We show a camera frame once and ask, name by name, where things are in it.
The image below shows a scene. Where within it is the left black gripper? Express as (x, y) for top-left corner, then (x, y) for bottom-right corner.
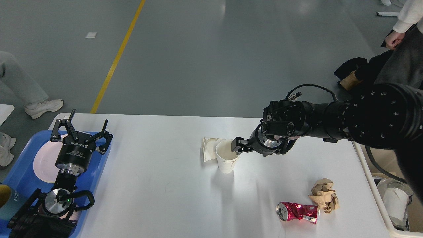
(50, 109), (113, 175)

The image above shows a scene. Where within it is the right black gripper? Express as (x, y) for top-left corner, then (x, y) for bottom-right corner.
(231, 124), (297, 157)

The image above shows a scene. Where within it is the pink plate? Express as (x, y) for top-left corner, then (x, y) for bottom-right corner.
(33, 141), (62, 183)

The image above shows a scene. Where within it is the teal mug yellow inside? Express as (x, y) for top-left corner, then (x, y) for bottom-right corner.
(0, 184), (26, 220)

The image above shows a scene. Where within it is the foil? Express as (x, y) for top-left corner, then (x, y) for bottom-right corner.
(373, 176), (414, 231)

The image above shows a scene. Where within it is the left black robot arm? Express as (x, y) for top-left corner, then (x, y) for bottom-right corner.
(1, 110), (113, 238)

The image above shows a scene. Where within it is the person in light jeans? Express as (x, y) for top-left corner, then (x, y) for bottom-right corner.
(0, 50), (64, 167)

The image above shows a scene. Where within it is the crushed white paper cup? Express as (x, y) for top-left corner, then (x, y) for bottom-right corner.
(202, 137), (225, 162)

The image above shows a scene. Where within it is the crushed red soda can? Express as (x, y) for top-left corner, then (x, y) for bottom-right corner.
(276, 202), (320, 225)

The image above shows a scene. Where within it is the blue plastic tray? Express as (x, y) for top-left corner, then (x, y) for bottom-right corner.
(0, 130), (112, 238)

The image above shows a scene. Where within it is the crumpled brown paper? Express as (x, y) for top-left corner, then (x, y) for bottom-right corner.
(309, 178), (340, 214)

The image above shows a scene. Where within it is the white table corner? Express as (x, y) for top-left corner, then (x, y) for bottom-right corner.
(0, 104), (15, 126)

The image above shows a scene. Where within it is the beige plastic bin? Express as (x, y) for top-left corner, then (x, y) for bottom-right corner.
(352, 142), (423, 238)

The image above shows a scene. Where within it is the person in black clothes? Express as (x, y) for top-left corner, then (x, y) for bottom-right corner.
(334, 50), (393, 91)

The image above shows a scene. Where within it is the person in grey trousers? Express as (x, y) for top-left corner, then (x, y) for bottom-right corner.
(375, 0), (423, 89)

Goal of the exercise
Render the data above verbatim and without pictures.

Worked solution
We show a camera frame once and ask, name by name, where things are in it.
The image below shows a scene. Where within it is the left black gripper? Express as (x, y) for top-left corner, then (x, y) for bottom-right corner.
(50, 109), (113, 175)

The image above shows a scene. Where within it is the right black gripper? Express as (x, y) for top-left corner, then (x, y) for bottom-right corner.
(231, 124), (297, 157)

The image above shows a scene. Where within it is the pink plate? Express as (x, y) for top-left corner, then (x, y) for bottom-right corner.
(33, 141), (62, 183)

The image above shows a scene. Where within it is the teal mug yellow inside? Express as (x, y) for top-left corner, then (x, y) for bottom-right corner.
(0, 184), (26, 220)

The image above shows a scene. Where within it is the foil? Express as (x, y) for top-left corner, then (x, y) for bottom-right corner.
(373, 176), (414, 231)

The image above shows a scene. Where within it is the left black robot arm? Express as (x, y) for top-left corner, then (x, y) for bottom-right corner.
(1, 110), (113, 238)

The image above shows a scene. Where within it is the person in light jeans? Express as (x, y) for top-left corner, then (x, y) for bottom-right corner.
(0, 50), (64, 167)

The image above shows a scene. Where within it is the crushed white paper cup? Express as (x, y) for top-left corner, then (x, y) for bottom-right corner.
(202, 137), (225, 162)

The image above shows a scene. Where within it is the crushed red soda can? Express as (x, y) for top-left corner, then (x, y) for bottom-right corner.
(276, 202), (320, 225)

The image above shows a scene. Where within it is the blue plastic tray? Express as (x, y) for top-left corner, then (x, y) for bottom-right corner.
(0, 130), (112, 238)

The image above shows a scene. Where within it is the crumpled brown paper? Express as (x, y) for top-left corner, then (x, y) for bottom-right corner.
(309, 178), (340, 214)

The image above shows a scene. Where within it is the white table corner? Express as (x, y) for top-left corner, then (x, y) for bottom-right corner.
(0, 104), (15, 126)

The image above shows a scene. Where within it is the beige plastic bin? Express as (x, y) for top-left corner, then (x, y) for bottom-right corner.
(352, 142), (423, 238)

The image above shows a scene. Where within it is the person in black clothes? Express as (x, y) for top-left corner, then (x, y) for bottom-right corner.
(334, 50), (393, 91)

The image above shows a scene. Where within it is the person in grey trousers? Express as (x, y) for top-left corner, then (x, y) for bottom-right corner.
(375, 0), (423, 89)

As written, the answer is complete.